Draft guidelines designed to address the evaluation of molecular markers in colorectal cancer (CRC) have been released by a partnership of US pathology and oncology societies (1). The group hopes that the multidisciplinary guidance will provide useful recommendations on everything from sample collection to diagnostics and follow up, with a stated aim of improving and optimizing personalized care for patients.

Sponsored by the American Society for Clinical Pathology (ASCP), the College of American Pathologists (CAP), the Association for Molecular Pathology (AMP), and the American Society of Clinical Oncology (ASCO), each society was represented by a co-chair. A panel of over 25 different experts in oncology and pathology was also involved – a truly collective effort.

So why were the guidelines needed? “While other CRC guidelines have been published, they tend to focus on one marker or a small panel of markers for one specific clinical use, unlike the collaborative multidisciplinary approach for this guideline,” says Stanley Hamilton, the CAP co-chair of the project. “This guideline addresses all current molecular markers that can impact treatment decisions for patients with CRC. To date, there isn’t an evidence-based guideline that’s quite as all-encompassing and patient-centered as this one.”

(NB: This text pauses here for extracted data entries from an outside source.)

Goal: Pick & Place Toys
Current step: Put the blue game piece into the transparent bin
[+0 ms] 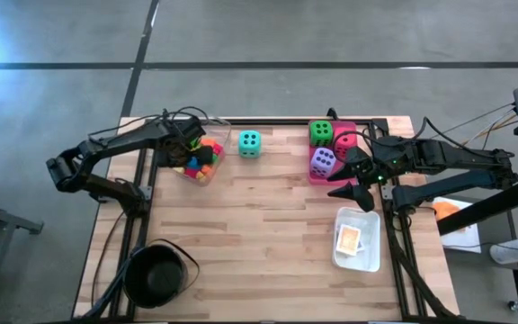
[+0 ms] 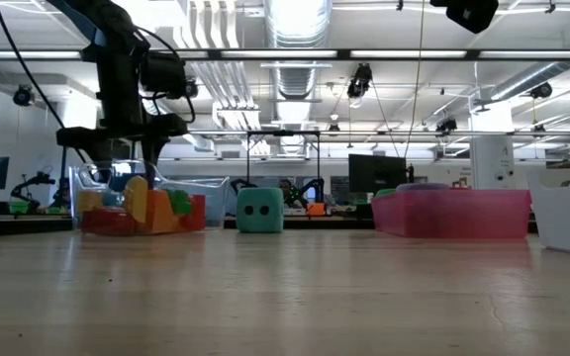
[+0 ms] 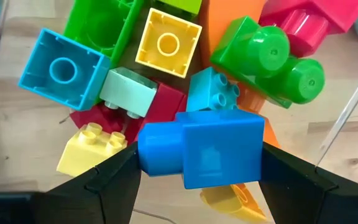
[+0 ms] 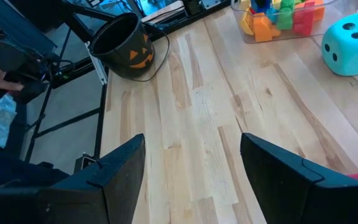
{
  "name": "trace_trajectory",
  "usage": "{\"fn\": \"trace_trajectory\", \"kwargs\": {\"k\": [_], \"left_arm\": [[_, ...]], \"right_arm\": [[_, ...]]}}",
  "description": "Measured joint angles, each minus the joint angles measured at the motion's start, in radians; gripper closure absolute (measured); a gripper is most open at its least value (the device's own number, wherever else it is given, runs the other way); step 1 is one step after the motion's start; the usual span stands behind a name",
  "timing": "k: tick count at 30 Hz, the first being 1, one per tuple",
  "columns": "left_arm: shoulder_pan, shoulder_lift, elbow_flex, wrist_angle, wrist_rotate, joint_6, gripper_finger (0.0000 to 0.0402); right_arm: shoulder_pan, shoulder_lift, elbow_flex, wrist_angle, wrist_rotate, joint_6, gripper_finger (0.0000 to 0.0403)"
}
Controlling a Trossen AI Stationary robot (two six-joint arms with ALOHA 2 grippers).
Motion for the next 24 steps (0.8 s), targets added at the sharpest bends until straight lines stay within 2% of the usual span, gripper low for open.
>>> {"fn": "trace_trajectory", "kwargs": {"k": [7,13,24], "left_arm": [[0.0,0.0,0.0,0.033,0.0,0.017,0.0118],[-0.001,0.0,0.0,0.111,0.032,0.134,0.0118],[0.0,0.0,-0.005,0.128,0.0,0.082,0.0118]], "right_arm": [[0.0,0.0,0.0,0.0,0.0,0.0,0.0147],[0.0,0.0,0.0,0.0,0.0,-0.005,0.0147],[0.0,0.0,0.0,0.0,0.0,-0.008,0.0147]]}}
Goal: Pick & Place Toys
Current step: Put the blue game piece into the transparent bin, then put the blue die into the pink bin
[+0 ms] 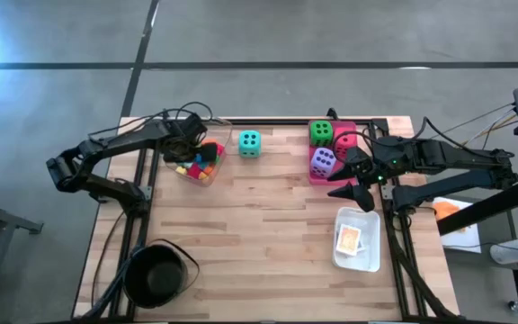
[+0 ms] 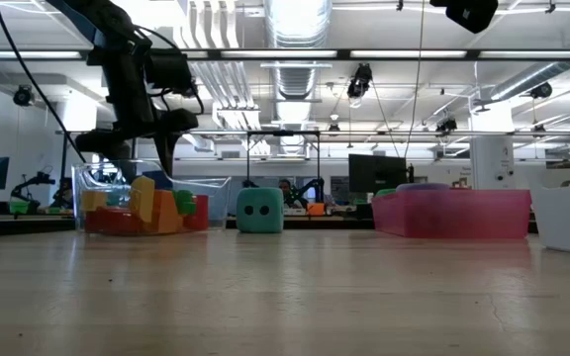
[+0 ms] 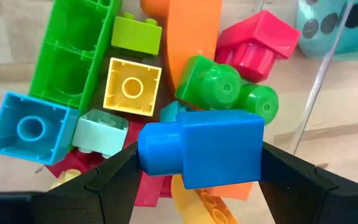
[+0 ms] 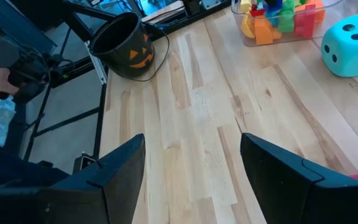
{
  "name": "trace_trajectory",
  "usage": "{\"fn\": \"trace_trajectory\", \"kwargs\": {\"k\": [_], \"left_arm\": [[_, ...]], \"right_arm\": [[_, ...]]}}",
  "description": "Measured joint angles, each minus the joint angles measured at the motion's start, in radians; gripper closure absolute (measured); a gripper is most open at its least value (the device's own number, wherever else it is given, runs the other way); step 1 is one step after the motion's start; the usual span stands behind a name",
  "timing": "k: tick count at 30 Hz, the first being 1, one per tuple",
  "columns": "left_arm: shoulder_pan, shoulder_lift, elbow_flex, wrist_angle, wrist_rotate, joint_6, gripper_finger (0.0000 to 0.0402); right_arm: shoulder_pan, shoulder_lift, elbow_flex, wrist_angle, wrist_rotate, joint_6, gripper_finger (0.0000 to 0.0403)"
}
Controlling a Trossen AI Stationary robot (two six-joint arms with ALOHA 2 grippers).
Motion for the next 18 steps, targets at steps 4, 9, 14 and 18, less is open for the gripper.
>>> {"fn": "trace_trajectory", "kwargs": {"k": [4,9,14,18], "left_arm": [[0.0,0.0,0.0,0.003,-0.002,-0.072,0.0108],[0.0,0.0,-0.001,0.002,-0.005,-0.105,0.0047],[0.0,0.0,-0.001,0.002,-0.005,-0.101,0.0012],[0.0,0.0,-0.001,0.002,-0.005,-0.1,0.004]], "right_arm": [[0.0,0.0,0.0,0.0,0.0,0.0,0.0147],[0.0,0.0,0.0,0.0,0.0,0.0,0.0147],[0.0,0.0,0.0,0.0,0.0,0.0,0.0147],[0.0,0.0,0.0,0.0,0.0,0.0,0.0147]]}}
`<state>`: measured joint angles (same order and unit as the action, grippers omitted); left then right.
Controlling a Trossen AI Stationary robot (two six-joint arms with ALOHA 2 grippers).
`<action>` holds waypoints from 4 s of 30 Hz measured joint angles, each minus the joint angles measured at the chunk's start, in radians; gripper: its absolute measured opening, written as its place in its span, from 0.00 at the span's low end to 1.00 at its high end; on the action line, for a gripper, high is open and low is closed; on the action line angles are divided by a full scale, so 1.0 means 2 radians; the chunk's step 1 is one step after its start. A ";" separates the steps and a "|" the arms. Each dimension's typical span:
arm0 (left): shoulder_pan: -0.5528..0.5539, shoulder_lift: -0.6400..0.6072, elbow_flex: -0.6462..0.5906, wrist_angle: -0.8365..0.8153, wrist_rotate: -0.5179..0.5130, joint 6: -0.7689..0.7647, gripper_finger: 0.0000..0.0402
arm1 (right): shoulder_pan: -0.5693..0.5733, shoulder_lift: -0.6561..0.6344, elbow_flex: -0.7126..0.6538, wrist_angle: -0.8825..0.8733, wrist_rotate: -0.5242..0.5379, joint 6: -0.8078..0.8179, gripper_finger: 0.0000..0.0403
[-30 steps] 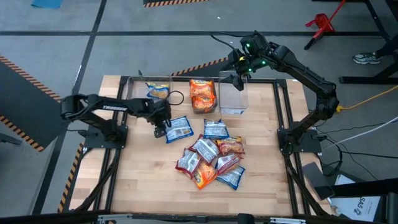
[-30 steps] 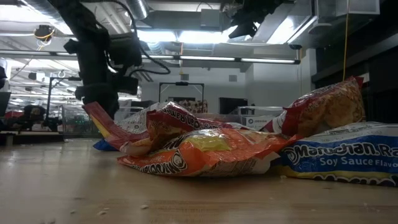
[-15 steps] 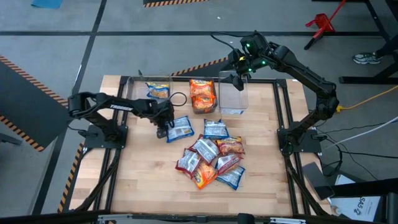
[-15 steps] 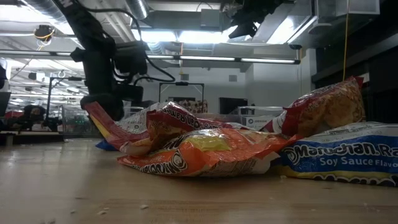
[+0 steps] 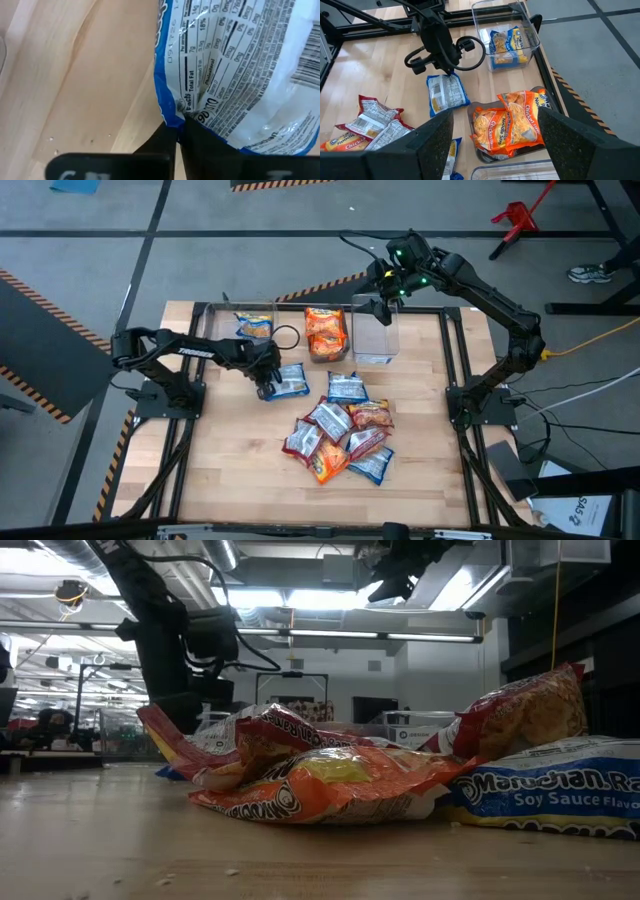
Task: Sort Maruchan noodles
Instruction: Put the blue noodle pack into the left transparent bin
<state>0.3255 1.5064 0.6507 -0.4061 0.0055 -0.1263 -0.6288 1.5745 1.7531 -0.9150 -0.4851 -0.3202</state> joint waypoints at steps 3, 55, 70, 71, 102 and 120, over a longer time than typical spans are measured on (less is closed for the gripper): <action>0.000 -0.001 0.012 -0.011 0.001 -0.019 0.01 | 0.000 0.000 0.000 0.000 0.000 0.000 0.69; 0.109 -0.255 0.233 -0.308 -0.245 -0.201 0.00 | 0.000 0.000 0.000 0.006 0.002 -0.026 0.69; 0.268 -0.243 0.225 -0.316 -0.124 -0.251 0.00 | 0.000 0.000 0.000 0.023 0.002 -0.024 0.69; 0.276 -0.238 0.225 -0.316 -0.113 -0.250 0.00 | 0.000 0.000 0.000 0.023 0.002 -0.025 0.69; 0.370 -0.139 0.224 -0.340 0.108 -0.237 0.00 | 0.000 0.000 0.000 0.023 0.002 -0.039 0.69; 0.388 -0.130 0.224 -0.338 0.098 -0.250 0.00 | 0.000 0.000 0.000 0.023 0.002 -0.041 0.69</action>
<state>1.1014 1.2471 1.0985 -1.0827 0.2010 -0.6266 -0.6289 1.5753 1.7527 -0.8692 -0.4816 -0.4015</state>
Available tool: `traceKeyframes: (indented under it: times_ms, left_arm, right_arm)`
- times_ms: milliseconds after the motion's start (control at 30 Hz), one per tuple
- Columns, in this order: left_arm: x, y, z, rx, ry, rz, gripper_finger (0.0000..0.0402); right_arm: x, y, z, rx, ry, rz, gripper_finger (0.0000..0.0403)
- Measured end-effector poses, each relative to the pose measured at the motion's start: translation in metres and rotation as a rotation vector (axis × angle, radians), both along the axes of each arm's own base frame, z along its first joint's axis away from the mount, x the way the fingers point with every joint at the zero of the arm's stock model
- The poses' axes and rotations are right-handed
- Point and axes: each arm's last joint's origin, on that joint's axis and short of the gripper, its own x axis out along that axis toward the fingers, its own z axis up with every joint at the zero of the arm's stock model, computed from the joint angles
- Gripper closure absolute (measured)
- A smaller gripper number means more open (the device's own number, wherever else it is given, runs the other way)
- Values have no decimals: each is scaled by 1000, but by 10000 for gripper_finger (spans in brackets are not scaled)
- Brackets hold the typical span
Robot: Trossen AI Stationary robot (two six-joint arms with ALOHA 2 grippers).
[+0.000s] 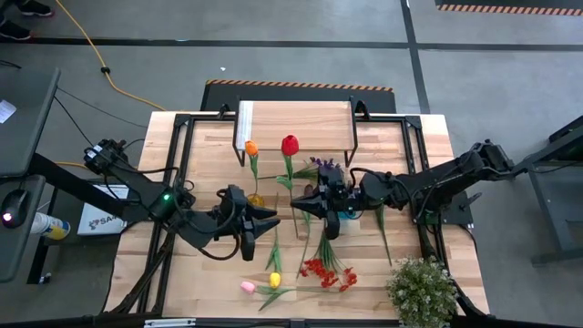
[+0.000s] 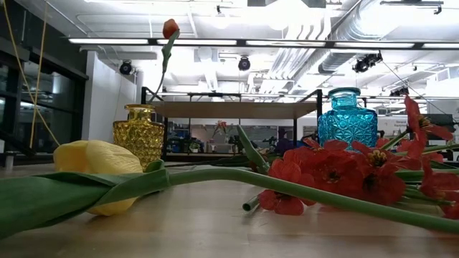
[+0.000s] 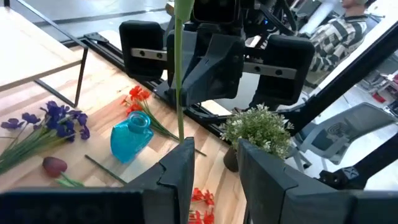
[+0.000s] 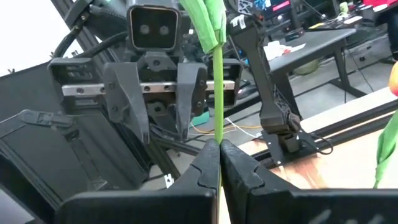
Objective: Pick and place flowers into a vace then onto a shelf
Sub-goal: Put the red tulip into the yellow vase
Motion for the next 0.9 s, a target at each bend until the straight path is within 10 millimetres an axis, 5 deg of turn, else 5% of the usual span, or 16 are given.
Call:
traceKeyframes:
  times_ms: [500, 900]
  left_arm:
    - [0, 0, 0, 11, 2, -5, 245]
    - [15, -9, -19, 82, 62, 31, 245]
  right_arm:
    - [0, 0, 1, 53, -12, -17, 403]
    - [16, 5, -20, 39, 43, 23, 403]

The document provides guidance for pathologists on which molecular markers to use for which patients (see Table 1), as well as recommendations on appropriate sampling and testing methods, turnaround times, and test prioritization.

Table 1. Recommendations made by the ASCP/CAP/AMP/ASCO guidelines on which molecular marker tests should be performed on patients with CRC.

The draft guidelines were made available online from March 30 to April 22, 2015, in order to allow comments from the healthcare community, with feedback welcomed.

The guidelines also acknowledged testing methods still under development; “Given the rapid evolution of the field, we have ‘future proofed’ the document with a research section that acknowledges molecular markers and tests on the horizon. We intend to review these recommendations regularly,” says ASCO co-chair, Carmen Allegra.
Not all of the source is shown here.